Re: [HACKERS] 8.1 index corruption woes

2008-07-14 Thread Decibel!

On Jul 11, 2008, at 2:17 PM, Tom Lane wrote:

Alvaro Herrera [EMAIL PROTECTED] writes:

I don't want to discard this idea, because we're getting a very
unusually high number of bogus entries.  However, they are all (or a
very high percentage of them) the very first entry on each index  
page.

I want to confirm that the leftmost on a leaf btree page is a valid
item, and not something like the lower bound value?  (I think we only
store high bounds on internal pages, not leaf pages, but I'm not  
sure).


Er ... no.  Per nbtree/README:

: On a page that is not rightmost in its tree level, the high key is
: kept in the page's first item, and real data items start at item 2.
: The link portion of the high key item goes unused.  A page that is
: rightmost has no high key, so data items start with the first  
item.
: Putting the high key at the left, rather than the right, may seem  
odd,

: but it avoids moving the high key as we add data items.

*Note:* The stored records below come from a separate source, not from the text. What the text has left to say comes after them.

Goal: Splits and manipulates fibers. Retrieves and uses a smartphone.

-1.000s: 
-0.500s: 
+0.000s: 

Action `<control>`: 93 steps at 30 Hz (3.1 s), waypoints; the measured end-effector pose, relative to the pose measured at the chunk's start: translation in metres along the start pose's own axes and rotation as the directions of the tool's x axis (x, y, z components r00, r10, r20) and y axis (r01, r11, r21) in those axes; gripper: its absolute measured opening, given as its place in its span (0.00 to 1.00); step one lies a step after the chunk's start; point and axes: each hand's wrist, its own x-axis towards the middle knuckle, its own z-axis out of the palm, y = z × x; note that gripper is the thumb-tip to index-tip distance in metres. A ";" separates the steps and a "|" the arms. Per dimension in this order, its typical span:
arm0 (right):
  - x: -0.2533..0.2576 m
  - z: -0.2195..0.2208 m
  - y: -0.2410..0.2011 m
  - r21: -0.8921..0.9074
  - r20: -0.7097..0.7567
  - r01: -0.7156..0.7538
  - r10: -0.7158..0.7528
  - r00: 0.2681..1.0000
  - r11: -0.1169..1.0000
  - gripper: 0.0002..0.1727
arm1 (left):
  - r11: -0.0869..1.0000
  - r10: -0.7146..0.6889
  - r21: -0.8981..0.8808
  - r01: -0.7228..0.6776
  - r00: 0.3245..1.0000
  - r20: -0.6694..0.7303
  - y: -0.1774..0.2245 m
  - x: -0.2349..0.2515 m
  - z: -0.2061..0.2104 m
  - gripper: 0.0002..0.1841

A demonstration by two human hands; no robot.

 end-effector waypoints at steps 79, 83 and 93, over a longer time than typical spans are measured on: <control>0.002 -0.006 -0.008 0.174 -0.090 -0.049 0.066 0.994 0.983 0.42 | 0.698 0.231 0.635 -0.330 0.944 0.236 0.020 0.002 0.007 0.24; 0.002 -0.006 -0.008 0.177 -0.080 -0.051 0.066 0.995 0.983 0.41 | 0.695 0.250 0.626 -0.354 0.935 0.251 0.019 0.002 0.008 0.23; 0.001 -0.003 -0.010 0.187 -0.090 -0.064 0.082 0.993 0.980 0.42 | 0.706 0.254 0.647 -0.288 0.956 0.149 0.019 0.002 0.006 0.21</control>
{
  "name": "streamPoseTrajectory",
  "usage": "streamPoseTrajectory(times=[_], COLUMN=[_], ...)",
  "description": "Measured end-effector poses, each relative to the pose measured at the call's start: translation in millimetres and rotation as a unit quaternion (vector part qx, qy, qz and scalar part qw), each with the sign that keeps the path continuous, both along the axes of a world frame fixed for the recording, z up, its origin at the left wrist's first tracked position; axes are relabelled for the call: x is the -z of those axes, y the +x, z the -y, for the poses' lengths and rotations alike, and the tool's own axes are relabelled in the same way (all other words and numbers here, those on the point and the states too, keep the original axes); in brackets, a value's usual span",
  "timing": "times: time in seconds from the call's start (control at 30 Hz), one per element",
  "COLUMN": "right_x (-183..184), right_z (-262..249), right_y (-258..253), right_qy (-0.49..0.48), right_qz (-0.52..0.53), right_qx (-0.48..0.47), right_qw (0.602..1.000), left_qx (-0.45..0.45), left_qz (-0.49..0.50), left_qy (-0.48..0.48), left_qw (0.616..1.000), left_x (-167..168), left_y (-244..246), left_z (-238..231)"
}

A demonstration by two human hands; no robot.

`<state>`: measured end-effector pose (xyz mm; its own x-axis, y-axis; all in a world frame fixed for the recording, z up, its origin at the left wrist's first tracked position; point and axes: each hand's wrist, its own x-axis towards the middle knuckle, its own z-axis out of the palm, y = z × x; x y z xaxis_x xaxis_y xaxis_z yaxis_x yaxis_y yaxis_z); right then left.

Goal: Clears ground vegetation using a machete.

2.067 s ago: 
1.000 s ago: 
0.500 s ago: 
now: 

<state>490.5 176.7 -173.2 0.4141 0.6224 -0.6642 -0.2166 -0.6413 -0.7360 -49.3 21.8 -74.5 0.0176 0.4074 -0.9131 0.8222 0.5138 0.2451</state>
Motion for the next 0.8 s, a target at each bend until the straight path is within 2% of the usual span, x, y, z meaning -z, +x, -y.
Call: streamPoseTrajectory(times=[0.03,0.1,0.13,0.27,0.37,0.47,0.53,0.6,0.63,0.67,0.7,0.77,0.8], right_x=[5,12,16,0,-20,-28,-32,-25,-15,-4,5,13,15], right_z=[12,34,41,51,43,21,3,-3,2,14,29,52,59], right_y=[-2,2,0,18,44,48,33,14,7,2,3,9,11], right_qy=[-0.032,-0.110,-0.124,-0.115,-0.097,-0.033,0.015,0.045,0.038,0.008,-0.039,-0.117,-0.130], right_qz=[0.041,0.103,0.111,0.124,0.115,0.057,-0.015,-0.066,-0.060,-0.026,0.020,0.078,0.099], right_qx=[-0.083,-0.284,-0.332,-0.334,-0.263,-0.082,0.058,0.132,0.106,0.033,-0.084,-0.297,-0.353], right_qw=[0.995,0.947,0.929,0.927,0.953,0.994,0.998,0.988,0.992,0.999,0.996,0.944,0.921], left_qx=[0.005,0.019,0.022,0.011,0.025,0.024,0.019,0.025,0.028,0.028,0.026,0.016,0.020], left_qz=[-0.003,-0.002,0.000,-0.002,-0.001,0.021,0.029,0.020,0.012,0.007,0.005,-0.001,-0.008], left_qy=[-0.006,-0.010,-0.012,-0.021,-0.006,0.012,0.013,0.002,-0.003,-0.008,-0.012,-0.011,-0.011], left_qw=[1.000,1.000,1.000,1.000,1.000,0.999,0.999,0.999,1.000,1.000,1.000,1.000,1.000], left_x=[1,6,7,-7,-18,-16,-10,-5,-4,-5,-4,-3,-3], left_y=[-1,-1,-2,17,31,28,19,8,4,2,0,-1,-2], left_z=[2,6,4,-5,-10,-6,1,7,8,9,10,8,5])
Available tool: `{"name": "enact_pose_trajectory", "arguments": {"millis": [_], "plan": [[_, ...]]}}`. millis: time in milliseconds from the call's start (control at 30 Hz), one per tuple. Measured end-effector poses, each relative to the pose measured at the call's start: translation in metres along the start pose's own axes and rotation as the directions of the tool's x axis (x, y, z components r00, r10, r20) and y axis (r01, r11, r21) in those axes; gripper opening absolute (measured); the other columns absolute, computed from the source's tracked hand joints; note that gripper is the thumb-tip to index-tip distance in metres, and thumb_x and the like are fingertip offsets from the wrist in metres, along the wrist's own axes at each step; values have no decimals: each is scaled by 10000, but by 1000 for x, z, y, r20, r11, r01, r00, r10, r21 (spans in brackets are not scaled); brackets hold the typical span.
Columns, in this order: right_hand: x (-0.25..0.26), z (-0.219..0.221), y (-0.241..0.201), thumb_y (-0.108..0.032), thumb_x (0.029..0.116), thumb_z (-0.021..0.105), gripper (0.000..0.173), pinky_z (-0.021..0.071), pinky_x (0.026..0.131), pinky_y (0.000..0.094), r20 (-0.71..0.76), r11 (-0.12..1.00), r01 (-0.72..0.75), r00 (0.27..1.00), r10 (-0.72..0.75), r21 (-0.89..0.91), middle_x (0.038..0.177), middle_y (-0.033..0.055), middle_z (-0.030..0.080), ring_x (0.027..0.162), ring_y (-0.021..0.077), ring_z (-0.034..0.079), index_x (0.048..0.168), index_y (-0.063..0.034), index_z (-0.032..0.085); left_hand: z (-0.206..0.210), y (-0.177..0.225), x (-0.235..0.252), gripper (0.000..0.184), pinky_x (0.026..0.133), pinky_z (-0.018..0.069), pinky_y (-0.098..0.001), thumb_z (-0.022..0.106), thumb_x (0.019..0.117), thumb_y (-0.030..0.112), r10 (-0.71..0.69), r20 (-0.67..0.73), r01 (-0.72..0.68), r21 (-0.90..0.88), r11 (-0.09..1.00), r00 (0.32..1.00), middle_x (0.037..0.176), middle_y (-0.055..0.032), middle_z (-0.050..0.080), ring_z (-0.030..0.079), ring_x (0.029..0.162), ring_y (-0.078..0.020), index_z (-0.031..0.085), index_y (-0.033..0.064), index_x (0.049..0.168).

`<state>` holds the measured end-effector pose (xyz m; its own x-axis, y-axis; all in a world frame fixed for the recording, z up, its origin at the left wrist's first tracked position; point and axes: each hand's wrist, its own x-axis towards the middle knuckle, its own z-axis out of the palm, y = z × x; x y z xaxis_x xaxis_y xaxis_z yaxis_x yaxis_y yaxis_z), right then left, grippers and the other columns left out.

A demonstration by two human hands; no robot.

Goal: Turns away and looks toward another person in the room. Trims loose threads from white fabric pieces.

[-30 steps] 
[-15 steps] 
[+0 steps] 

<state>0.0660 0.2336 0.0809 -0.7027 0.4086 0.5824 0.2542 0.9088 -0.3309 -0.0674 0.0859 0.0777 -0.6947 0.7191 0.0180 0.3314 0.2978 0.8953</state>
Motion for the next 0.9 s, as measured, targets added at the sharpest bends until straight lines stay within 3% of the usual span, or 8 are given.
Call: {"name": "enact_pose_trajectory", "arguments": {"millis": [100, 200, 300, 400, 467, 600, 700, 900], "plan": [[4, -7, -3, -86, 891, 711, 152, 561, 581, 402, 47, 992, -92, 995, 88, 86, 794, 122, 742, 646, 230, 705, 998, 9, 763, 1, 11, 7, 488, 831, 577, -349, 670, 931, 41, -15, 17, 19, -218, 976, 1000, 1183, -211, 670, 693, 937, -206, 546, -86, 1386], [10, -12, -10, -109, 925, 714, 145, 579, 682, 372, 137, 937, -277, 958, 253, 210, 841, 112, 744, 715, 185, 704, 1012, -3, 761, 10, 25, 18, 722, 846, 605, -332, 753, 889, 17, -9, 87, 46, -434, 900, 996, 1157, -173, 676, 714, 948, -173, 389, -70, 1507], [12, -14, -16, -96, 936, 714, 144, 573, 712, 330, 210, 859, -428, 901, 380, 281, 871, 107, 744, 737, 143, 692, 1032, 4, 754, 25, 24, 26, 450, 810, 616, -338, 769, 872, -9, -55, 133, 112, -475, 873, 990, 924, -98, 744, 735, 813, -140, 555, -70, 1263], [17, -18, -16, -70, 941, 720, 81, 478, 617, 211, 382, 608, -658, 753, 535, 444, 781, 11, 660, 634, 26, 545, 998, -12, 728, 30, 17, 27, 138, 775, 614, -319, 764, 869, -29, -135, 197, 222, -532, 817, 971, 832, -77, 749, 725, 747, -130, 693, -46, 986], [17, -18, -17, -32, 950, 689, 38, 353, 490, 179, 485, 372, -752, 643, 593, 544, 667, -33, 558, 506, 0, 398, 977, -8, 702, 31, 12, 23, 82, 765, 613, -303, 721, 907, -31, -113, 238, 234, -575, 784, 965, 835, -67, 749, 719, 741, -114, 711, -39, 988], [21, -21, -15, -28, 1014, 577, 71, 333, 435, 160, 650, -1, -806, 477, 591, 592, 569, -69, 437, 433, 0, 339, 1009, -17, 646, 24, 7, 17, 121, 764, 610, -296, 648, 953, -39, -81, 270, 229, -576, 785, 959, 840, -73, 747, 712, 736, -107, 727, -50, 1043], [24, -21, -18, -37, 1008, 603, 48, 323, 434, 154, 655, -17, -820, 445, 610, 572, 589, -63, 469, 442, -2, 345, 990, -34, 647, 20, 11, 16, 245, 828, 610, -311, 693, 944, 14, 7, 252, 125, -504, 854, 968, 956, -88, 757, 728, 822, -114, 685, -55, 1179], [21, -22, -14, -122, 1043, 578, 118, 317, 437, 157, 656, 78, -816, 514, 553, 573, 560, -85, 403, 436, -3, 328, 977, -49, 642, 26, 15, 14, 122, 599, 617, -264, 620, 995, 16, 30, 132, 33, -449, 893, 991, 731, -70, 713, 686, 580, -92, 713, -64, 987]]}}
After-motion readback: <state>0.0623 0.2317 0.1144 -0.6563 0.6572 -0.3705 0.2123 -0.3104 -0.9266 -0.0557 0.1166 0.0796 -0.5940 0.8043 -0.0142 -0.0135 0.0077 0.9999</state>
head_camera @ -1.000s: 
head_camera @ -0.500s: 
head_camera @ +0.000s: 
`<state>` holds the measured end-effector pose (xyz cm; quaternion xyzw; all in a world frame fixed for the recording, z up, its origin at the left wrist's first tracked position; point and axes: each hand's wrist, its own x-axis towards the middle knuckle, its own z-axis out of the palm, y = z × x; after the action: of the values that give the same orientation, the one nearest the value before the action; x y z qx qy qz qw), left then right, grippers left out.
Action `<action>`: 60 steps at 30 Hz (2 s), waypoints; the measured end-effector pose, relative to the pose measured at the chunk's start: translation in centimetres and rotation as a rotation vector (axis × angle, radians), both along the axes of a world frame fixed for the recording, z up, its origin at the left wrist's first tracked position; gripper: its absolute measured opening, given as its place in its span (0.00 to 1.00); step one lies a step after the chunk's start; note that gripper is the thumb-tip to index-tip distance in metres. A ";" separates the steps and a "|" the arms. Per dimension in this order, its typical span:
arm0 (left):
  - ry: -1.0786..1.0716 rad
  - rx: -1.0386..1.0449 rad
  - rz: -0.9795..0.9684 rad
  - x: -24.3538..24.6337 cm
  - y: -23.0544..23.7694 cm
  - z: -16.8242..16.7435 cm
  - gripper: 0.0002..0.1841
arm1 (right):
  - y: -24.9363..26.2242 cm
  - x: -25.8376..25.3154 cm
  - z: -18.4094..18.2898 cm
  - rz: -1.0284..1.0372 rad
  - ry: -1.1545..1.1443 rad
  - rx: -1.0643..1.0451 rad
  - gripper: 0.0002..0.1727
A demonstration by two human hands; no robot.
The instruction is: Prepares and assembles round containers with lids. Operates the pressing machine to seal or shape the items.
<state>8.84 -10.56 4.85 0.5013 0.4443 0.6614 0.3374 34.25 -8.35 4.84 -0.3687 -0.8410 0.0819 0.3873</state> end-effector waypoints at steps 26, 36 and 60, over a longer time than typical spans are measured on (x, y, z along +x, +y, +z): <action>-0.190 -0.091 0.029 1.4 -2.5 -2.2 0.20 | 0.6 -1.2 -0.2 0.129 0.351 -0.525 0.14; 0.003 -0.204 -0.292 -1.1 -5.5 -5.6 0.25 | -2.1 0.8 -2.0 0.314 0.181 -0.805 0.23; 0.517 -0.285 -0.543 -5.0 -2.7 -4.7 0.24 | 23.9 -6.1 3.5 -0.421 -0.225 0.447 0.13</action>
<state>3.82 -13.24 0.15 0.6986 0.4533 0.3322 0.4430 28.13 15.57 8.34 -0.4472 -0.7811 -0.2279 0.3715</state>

(Right offhand, it looks like _bt_split just copies the item that it's
cloning the index key of.  Maybe it would be worth setting the item
pointer invalid, to prevent confusion in future?)


Another option would be to change pg_filedump to understand what the  
first item in the index is.

--
Decibel!, aka Jim C. Nasby, Database Architect  [EMAIL PROTECTED]
Give your computer some brain candy! www.distributed.net Team #1828




smime.p7s
Description: S/MIME cryptographic signature


Re: [HACKERS] 8.1 index corruption woes

2008-07-11 Thread Alvaro Herrera
Alvaro Herrera wrote:
 Tom Lane wrote:
  Alvaro Herrera [EMAIL PROTECTED] writes:
   We've detected what I think is some sort of index corruption in 8.1.
   The server is running 8.1.11, so AFAICT the problem with truncated pages
   in vacuum is already patched and accounted for (i.e. we reindexed, and a
   bit later the problem presented itself again).  There haven't been any
   relevant fixes after that AFAICT.
  
   What we see is that after a bit of updating the index, it starts having
   tuples that poing to heap entries which are marked unused.
  
  Do you actually see any observed problem, or is this conclusion based
  entirely on your pg_filedump analysis?
 
 Well, yeah, this all started because the guys started getting weird
 results in queries, and found out that disabling index scans returned
 different results.

I neglected to mention that further analysis of the failed index scans
showed that index entries were pointing to heap tuples with completely
different data.

I was tracking one of those, when I noticed that in the same index page
was an entry pointing to a heap entry marked as unused.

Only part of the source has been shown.